§ Work to be completed
Pictures are to be dropped, and only the lines from the one containing "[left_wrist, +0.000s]" through the end of the data below are to be reproduced as written.

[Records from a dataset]

———

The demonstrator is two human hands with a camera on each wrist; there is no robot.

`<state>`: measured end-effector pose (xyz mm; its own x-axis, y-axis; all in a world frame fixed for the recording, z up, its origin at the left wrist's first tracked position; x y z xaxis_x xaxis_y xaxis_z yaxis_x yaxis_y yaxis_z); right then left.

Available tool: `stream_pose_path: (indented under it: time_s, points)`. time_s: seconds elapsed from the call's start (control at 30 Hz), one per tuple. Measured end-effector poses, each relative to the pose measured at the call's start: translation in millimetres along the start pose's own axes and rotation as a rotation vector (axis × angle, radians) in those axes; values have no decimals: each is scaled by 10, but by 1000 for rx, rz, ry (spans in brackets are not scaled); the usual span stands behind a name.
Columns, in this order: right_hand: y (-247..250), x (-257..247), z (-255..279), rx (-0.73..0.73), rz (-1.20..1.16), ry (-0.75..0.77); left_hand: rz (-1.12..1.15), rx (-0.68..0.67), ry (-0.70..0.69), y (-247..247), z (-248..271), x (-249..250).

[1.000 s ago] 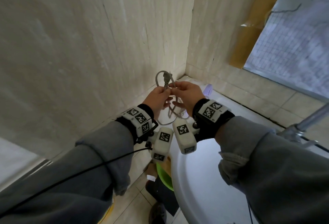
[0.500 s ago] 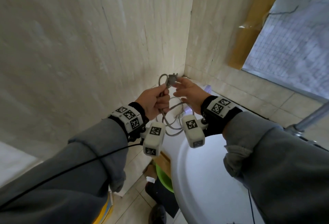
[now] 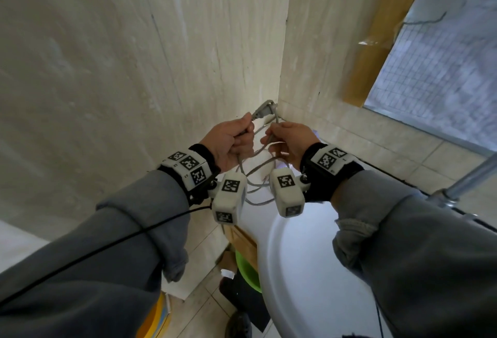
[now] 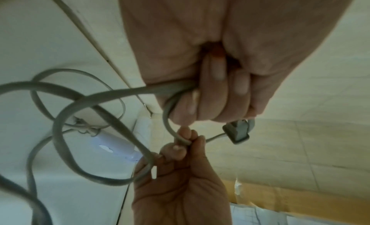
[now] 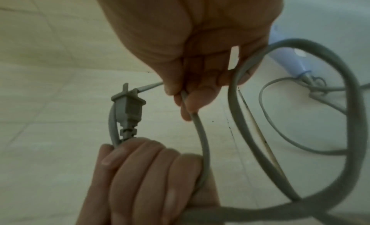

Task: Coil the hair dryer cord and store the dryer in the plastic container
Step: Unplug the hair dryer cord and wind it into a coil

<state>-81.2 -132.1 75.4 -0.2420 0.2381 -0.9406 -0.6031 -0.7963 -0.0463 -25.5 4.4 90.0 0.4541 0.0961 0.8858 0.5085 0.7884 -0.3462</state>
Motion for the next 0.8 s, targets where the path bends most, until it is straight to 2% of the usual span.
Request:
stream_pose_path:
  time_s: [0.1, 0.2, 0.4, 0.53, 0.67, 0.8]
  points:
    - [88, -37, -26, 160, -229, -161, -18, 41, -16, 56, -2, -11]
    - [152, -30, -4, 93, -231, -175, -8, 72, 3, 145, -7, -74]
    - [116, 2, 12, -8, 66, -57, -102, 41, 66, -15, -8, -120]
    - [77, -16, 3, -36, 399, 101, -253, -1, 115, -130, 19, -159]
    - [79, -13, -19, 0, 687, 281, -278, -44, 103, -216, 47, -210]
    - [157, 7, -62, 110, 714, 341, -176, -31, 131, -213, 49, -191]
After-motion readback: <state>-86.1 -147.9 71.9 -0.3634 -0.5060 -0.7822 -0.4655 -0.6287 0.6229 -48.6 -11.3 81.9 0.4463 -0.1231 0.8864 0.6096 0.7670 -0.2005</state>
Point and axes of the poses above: each hand's wrist, its own z-axis away from the middle knuckle, its own y-axis out of the back of the hand, x = y × z, the point moved 2 cm from there along -z, towards the middle knuckle, and after that the axes turned 13 degrees about x, right-handed, at the moved point
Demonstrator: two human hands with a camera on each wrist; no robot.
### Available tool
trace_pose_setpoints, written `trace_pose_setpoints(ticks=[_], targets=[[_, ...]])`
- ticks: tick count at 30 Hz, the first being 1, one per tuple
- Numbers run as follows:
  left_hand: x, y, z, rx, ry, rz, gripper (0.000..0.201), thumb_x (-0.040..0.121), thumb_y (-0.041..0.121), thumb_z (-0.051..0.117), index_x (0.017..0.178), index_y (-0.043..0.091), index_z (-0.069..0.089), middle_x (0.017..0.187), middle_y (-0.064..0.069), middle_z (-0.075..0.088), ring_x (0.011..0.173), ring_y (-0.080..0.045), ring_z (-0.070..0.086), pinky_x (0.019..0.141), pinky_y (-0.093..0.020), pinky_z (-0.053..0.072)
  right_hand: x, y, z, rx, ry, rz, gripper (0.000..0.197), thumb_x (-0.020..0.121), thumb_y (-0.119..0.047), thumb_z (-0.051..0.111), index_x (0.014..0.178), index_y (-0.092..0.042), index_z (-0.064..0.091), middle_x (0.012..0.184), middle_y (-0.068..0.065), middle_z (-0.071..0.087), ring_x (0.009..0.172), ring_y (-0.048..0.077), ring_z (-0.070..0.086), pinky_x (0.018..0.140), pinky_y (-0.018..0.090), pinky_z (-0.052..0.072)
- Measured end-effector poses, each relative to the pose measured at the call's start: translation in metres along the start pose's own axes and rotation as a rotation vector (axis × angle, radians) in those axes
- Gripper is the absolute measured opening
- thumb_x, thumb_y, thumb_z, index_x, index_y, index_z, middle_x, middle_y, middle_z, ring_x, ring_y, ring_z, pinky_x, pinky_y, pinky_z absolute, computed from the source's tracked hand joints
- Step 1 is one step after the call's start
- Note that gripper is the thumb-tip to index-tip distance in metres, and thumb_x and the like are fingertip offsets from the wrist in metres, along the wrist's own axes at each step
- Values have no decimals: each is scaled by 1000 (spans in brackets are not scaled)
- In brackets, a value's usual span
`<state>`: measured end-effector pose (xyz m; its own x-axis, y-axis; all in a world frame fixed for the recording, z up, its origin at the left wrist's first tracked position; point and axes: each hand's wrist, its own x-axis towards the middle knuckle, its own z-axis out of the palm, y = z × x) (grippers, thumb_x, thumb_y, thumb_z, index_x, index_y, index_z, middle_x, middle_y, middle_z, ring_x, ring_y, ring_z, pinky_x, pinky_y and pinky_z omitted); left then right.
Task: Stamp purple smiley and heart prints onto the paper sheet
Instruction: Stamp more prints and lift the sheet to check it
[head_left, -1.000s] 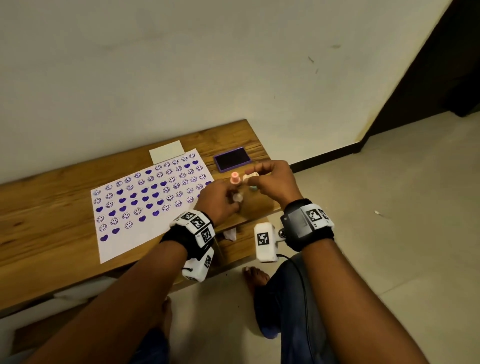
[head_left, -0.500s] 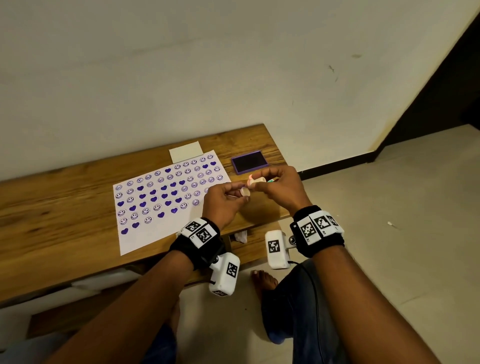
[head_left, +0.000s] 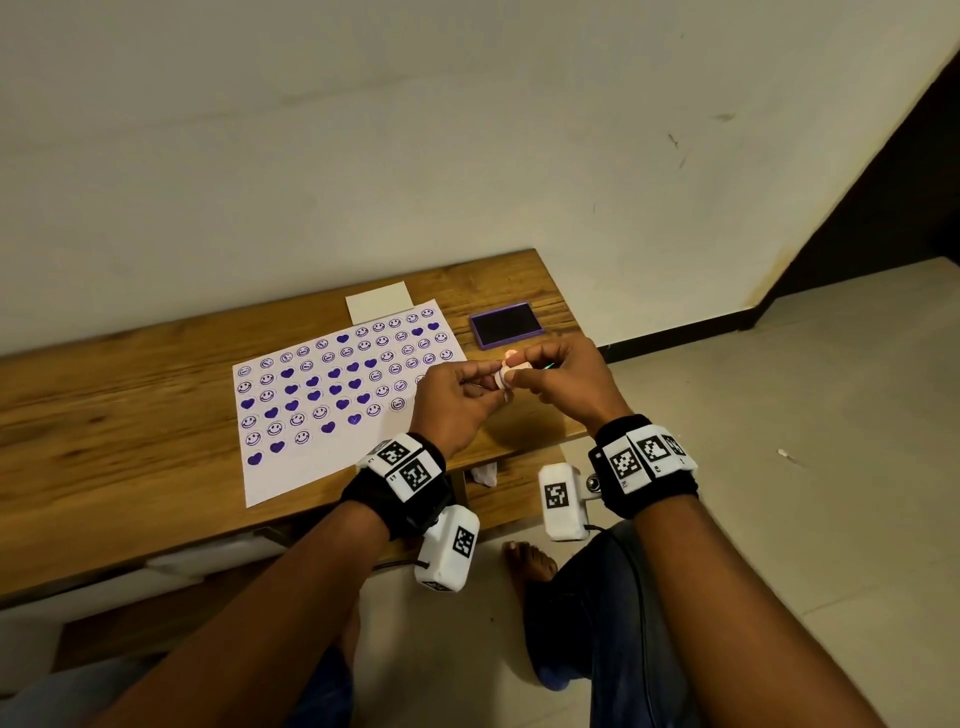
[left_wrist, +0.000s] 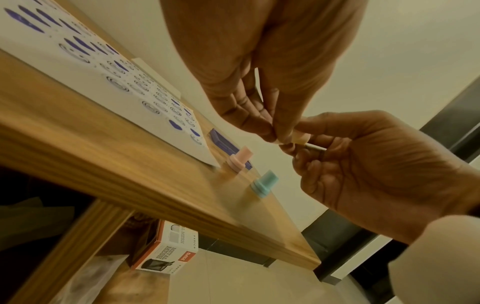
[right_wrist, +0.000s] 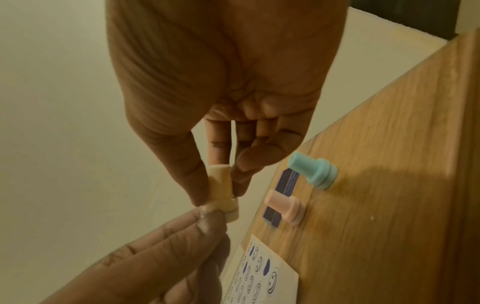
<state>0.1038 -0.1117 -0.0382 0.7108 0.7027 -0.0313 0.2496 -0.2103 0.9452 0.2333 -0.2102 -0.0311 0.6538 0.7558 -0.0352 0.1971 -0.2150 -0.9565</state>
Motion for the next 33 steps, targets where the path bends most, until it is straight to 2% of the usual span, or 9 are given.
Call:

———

§ Task response
[left_wrist, +0.000s] 
[right_wrist, +0.000s] 
<state>0.1038 -0.1117 -0.0382 0.7108 0.7027 -0.0313 0.2496 -0.2103 0.9452 0.2333 -0.2102 -0.0311 0.6538 0.7558 -0.0352 0.1971 -0.2150 -0.9565</state>
Motion for the next 33 steps, targets where the path bends most, until it is straight to 2% of the usual span, or 9 are given.
Call:

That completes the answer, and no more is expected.